The above-mentioned subject is achieved by the following present invention. That is,
The polymerizable monomer of the first aspect of the present invention is represented by the following general formula (1) and the following general formula (2).

[In General Formula (1), m is 0, Y and Ar ² are directly bonded, Y and Z are monovalent groups represented by the following General Formula (2), and Ar ² is divalent Each of which is the same as or different from the divalent anthracene group. Also, o and p are 1 . ]

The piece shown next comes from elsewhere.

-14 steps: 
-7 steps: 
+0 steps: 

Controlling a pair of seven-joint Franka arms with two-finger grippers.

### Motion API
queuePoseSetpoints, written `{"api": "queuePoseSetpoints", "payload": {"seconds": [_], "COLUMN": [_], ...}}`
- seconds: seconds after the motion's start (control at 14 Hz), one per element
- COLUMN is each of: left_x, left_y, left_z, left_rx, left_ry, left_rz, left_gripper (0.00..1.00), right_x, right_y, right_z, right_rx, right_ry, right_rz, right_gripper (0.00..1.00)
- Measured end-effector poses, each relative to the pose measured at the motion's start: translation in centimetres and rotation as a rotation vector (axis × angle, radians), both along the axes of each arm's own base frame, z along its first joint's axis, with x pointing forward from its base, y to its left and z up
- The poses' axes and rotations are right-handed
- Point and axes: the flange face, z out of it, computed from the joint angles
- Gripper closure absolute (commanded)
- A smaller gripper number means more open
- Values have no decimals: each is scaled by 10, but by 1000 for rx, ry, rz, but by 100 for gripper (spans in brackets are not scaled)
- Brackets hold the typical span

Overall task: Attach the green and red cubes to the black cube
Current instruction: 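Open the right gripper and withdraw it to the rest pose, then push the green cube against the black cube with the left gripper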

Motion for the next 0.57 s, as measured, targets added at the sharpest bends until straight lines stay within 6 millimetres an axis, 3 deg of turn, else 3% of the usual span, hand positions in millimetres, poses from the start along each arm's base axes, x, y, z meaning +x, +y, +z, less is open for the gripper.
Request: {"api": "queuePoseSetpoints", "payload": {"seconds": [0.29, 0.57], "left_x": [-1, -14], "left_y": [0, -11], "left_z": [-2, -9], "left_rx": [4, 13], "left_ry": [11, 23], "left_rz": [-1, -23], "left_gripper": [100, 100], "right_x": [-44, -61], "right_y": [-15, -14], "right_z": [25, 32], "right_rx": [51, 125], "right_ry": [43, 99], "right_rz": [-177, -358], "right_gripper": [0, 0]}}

[In General Formula (2), R ¹ is hydrogen or an alkyl group having 1 to 6 carbon atoms, and R ² is hydrogen or a methyl group. L represents the number of carbon atoms in the main chain (provided that the carbon number refers to the number of carbon atoms constituting the main chain and carbon atoms when some or all of the carbon atoms constituting the main chain are substituted with hetero atoms. refers to the sum of the number of atoms) Ri hydrocarbon radical der of 2 to 50, wherein the main chain, hydroxyl alkylene chain, linear or branched alkylene glycol chain and substituent group having 2 to 5 carbon atoms It includes any selected from the group consisting of alkylene chains having groups containing groups . Further, R ¹ constituting Y shown in the general formula (1) and R ¹ constituting Z shown in the general formula (1), R ² constituting Y shown in the general formula (1), and the general formula (1) R ² constituting Z shown, L constituting Y shown in the general formula (1), and L constituting Z shown in the general formula (1) may be the same or different. ]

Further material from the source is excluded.